--- START ---
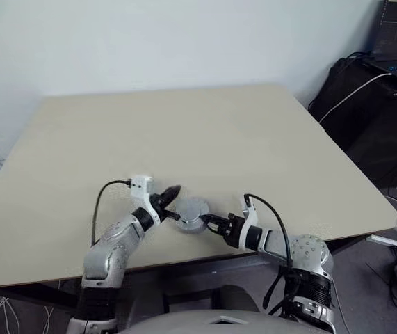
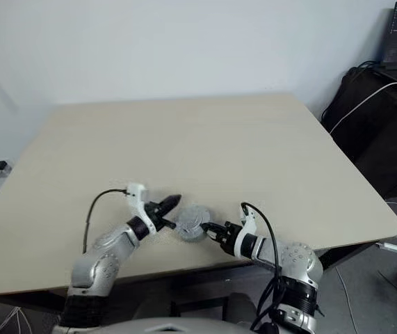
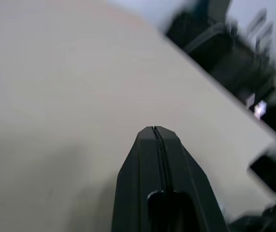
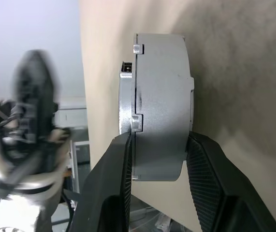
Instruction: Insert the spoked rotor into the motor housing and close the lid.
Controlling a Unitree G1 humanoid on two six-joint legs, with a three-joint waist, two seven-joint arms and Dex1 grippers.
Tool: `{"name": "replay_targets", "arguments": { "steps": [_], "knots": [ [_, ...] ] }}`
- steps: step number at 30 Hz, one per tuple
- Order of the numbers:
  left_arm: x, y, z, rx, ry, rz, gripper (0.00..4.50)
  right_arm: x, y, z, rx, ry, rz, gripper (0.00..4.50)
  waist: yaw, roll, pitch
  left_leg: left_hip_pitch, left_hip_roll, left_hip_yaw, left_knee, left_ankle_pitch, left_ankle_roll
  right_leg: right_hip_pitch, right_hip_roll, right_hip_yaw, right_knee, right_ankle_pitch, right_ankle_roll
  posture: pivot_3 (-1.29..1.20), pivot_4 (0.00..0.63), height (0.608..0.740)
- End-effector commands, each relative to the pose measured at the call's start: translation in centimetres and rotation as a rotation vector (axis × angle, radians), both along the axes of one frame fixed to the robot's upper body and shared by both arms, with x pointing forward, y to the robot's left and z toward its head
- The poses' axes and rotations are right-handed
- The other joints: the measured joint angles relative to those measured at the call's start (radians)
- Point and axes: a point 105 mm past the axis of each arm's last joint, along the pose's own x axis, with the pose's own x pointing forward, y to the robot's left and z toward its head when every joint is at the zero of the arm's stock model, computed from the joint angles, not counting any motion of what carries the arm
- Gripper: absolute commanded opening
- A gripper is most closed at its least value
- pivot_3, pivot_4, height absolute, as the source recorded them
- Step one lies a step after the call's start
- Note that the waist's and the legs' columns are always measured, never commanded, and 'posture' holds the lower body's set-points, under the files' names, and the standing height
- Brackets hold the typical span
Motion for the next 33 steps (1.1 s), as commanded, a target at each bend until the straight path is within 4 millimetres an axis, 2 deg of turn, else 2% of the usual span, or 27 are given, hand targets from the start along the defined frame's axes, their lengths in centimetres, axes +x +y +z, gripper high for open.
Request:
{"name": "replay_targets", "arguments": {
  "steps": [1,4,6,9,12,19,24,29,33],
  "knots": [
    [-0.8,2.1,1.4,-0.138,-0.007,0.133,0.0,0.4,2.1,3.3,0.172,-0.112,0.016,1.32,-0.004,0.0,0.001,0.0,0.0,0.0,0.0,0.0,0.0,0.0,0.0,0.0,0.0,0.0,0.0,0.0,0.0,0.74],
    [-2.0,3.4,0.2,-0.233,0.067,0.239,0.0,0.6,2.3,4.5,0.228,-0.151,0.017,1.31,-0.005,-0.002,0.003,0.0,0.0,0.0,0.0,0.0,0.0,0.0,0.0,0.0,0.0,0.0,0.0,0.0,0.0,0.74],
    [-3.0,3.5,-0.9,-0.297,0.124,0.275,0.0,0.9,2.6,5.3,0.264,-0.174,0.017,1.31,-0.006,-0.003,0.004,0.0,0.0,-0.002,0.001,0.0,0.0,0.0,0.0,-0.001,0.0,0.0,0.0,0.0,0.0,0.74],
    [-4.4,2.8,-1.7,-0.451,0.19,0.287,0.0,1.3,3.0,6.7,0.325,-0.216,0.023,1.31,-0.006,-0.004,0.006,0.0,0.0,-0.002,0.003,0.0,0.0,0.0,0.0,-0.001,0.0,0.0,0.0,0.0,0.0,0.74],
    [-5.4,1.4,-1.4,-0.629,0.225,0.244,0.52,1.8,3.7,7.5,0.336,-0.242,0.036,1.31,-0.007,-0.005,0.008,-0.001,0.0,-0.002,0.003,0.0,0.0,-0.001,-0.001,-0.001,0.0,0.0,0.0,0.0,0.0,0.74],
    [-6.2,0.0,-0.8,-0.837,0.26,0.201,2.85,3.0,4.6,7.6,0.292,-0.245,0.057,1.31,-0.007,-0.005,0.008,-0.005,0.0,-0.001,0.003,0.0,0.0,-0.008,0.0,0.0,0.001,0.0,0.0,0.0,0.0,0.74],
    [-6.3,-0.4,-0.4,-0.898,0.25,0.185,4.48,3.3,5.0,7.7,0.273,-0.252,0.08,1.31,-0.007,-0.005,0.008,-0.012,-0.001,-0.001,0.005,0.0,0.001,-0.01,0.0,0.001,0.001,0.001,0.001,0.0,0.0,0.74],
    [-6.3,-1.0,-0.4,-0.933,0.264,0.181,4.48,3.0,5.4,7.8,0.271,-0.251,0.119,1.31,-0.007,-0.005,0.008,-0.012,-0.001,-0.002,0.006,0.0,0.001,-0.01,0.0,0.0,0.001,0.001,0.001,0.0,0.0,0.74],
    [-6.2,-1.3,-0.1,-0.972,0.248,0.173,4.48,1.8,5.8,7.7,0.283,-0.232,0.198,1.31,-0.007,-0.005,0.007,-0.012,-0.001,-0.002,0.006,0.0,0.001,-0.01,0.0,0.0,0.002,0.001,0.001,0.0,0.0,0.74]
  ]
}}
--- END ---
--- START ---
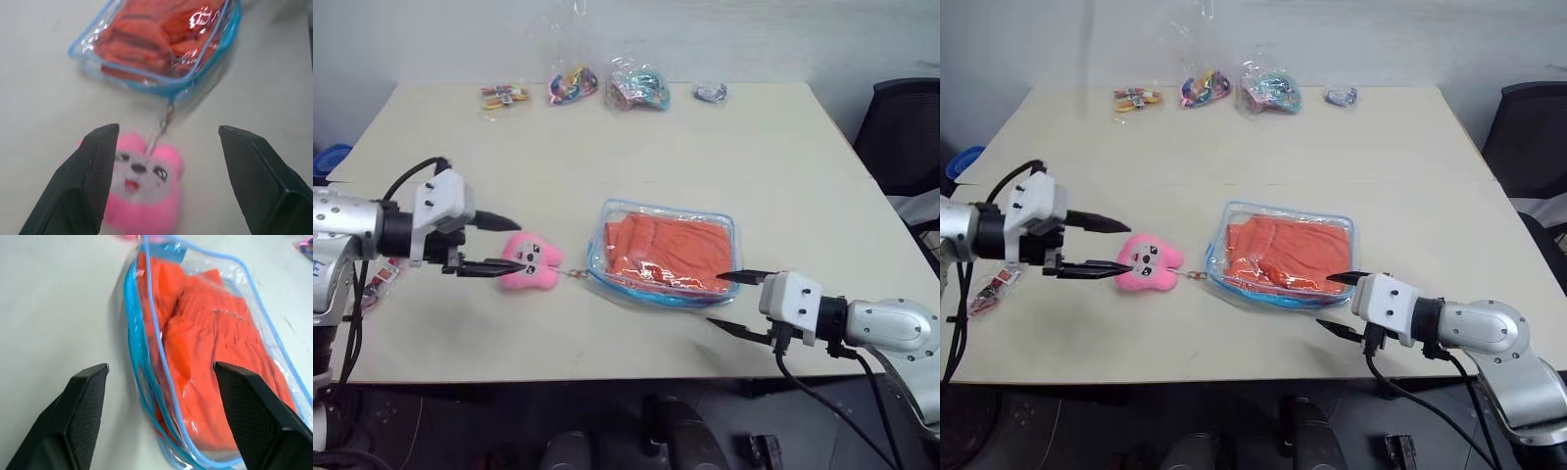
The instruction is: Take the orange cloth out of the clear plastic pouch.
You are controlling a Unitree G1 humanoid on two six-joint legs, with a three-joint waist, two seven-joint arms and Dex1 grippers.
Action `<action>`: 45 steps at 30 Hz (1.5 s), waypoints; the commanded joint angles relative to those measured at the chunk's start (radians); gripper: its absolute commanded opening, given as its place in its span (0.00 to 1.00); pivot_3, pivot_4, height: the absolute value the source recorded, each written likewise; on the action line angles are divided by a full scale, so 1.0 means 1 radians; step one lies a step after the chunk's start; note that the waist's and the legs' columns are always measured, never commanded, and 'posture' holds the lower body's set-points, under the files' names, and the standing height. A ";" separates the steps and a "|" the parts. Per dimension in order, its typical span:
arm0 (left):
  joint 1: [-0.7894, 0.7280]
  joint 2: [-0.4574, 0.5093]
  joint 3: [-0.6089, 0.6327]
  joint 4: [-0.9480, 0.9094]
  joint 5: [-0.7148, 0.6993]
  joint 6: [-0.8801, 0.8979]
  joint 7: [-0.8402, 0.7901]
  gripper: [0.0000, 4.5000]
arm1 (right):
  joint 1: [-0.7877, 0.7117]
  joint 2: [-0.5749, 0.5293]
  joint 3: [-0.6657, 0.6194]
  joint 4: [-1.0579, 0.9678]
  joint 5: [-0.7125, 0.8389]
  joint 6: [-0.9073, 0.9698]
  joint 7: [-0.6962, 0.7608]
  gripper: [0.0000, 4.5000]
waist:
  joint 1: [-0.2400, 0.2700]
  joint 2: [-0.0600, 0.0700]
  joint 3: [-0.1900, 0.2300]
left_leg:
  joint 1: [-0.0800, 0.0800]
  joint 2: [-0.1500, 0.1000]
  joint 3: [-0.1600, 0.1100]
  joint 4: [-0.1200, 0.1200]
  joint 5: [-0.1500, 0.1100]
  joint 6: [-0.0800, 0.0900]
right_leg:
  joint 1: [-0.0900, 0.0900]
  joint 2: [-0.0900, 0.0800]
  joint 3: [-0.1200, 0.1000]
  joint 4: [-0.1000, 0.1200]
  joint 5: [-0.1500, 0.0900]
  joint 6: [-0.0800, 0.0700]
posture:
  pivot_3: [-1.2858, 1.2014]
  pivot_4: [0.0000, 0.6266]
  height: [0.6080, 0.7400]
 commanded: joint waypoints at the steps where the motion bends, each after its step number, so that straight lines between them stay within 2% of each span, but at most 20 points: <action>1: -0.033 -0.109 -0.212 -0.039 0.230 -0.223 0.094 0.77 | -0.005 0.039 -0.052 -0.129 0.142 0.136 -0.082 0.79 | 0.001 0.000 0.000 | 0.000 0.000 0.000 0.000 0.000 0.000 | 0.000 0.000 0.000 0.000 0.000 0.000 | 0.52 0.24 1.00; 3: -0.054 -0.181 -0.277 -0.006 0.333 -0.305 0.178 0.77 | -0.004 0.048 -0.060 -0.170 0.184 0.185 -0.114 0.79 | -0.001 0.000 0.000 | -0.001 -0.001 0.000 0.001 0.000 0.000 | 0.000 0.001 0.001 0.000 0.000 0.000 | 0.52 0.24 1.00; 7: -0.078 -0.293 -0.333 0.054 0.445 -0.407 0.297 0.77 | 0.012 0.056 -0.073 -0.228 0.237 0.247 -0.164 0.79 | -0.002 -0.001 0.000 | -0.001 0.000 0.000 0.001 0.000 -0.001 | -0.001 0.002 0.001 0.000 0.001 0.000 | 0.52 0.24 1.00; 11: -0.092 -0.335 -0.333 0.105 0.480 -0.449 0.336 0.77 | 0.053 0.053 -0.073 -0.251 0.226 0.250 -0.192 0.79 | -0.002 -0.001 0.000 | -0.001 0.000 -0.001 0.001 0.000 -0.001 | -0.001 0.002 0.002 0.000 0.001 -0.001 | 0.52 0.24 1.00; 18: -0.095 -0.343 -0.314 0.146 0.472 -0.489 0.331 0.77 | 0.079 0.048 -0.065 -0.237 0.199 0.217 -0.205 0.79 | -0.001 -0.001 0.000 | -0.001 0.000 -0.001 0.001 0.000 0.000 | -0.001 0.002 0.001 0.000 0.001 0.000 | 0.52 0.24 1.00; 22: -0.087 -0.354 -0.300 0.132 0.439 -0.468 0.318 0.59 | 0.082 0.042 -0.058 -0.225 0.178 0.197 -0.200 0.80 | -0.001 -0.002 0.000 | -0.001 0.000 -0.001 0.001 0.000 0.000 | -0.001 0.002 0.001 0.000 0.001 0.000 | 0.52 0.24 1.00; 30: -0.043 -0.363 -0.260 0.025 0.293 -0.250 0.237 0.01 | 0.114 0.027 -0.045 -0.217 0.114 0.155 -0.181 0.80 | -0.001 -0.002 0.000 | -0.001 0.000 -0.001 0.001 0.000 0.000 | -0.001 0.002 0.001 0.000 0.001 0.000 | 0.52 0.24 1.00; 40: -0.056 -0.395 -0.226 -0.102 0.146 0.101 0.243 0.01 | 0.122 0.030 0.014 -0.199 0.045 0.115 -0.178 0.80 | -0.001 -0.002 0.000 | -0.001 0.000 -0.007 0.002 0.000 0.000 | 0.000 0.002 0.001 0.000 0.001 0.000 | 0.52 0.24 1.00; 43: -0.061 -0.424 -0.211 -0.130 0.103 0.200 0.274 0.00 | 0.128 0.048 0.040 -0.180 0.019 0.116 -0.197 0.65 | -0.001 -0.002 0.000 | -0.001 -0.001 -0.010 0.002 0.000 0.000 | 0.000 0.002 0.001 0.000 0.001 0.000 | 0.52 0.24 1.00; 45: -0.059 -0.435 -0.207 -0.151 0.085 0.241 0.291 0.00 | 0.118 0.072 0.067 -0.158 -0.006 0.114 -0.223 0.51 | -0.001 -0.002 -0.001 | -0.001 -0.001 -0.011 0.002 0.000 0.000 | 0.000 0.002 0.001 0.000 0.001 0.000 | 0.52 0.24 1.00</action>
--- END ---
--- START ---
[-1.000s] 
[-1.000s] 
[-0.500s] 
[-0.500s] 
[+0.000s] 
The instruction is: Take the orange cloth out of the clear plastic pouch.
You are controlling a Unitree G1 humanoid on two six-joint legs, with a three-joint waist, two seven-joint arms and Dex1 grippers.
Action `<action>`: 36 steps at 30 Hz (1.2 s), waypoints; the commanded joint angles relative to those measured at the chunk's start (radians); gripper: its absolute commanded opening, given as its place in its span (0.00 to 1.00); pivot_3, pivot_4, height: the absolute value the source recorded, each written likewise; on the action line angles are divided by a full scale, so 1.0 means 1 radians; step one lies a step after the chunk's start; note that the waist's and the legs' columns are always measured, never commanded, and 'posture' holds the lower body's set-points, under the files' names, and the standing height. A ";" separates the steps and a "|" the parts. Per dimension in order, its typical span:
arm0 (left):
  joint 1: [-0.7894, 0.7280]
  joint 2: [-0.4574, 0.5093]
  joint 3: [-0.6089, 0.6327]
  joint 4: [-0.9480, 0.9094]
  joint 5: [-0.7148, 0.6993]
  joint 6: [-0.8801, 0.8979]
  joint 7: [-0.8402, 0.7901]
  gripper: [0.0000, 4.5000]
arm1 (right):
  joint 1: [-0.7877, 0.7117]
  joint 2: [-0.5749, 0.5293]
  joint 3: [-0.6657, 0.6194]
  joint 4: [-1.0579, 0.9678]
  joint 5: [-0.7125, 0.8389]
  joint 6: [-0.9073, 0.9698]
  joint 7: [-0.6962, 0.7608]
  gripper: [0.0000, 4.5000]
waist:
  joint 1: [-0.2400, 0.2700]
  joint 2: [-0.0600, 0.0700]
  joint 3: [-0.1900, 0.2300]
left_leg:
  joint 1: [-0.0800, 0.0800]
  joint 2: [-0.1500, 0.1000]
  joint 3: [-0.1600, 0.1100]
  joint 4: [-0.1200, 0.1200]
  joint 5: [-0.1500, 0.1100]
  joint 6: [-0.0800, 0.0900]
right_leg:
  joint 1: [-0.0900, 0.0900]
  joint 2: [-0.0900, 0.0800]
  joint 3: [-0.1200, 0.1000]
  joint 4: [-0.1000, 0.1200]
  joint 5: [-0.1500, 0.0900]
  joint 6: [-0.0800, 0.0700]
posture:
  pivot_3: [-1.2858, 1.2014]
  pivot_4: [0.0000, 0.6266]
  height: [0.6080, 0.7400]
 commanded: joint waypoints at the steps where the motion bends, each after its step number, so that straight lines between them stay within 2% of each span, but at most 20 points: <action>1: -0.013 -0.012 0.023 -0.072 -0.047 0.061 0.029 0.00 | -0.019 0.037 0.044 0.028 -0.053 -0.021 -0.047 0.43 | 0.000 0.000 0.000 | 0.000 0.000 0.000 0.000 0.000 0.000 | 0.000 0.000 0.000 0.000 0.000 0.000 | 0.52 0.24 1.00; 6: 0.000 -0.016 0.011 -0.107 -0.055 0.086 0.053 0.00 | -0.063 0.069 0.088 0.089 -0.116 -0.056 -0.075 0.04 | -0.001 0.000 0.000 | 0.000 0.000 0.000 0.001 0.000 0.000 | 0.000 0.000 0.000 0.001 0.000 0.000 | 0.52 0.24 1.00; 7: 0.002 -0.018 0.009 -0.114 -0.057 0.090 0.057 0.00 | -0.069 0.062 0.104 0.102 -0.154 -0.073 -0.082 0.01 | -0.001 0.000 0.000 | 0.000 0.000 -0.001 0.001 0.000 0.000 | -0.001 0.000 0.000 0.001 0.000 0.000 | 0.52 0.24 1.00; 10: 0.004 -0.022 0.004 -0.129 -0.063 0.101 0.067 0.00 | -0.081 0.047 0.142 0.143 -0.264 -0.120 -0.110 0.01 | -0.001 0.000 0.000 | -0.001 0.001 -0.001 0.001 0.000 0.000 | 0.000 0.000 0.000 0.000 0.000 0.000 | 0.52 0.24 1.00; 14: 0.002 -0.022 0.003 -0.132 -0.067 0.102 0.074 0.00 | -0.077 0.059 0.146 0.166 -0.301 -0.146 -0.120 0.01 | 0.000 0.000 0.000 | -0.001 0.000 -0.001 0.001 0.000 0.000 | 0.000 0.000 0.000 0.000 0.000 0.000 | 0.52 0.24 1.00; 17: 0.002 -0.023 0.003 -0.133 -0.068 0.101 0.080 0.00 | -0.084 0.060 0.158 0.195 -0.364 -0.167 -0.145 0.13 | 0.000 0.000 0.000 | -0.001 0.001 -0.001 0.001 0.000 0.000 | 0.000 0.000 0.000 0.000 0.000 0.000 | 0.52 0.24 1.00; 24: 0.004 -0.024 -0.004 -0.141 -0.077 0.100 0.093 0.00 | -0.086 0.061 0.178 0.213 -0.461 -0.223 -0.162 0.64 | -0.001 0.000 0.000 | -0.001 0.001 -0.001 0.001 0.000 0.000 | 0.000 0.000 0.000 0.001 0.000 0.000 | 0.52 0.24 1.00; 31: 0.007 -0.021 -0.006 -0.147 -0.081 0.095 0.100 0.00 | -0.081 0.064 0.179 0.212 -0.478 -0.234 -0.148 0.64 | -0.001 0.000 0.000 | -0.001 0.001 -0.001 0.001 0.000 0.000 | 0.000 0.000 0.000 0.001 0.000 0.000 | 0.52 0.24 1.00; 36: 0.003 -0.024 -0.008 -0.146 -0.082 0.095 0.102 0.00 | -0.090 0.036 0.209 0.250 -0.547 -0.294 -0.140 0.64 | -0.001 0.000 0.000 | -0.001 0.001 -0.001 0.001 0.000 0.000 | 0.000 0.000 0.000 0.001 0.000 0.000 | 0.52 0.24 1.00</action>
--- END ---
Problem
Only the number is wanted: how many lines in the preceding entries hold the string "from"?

Response area
2